This is when the serving player obscures the ping pong ball from their opponent using a piece of clothing or parts of their body. The advantage of this is that it can prevent the opponent from determining what type of serve will be coming when the ball touches the paddle (for example, will it be a hit with topspin, backspin, sidespin, or simply a flat serve?). 

A Serve That is Too Quick 

Some players try to get an advantage by catching the opponent off guard by attempting to serve the ball to them when they are not quite ready or prepared to return the ball.

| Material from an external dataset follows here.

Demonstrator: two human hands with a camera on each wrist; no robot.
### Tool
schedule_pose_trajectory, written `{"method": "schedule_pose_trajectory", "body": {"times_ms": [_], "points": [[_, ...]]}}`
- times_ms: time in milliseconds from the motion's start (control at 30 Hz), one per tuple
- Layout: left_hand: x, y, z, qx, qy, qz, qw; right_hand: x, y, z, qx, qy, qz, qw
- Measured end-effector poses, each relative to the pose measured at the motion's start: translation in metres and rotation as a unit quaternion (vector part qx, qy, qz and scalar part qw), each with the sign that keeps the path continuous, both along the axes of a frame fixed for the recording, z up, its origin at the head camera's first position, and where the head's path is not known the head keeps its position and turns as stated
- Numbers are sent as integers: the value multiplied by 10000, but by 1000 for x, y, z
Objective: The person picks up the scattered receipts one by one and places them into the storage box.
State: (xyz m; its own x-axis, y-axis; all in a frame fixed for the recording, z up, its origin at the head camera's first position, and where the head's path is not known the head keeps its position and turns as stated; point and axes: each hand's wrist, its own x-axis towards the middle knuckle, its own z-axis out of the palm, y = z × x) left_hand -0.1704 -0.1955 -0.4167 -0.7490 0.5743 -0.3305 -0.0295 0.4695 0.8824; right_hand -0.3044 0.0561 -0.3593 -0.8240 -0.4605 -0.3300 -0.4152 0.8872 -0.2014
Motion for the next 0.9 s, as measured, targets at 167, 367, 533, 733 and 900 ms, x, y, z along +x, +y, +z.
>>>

While not technically illegal, this is a somewhat dirty tactic that is often used to try and gain an advantage.

Taking Too Much Time 

While there is no set time limit for the process of serving, some players deliberately try to get some type of advantage by taking much longer than necessary to serve the ball. They might do this to help slow the pace of play or to disrupt their opponent’s momentum during a crucial stage of the game. 

Changing the Style of Your Serve 

One legal way to win a game of table tennis is to keep your opponent just off guard enough to keep guessing about the style of your serve. This is another reason to be proficient at many types of serves so that you can change your style and score points when your opponent is least expecting it. 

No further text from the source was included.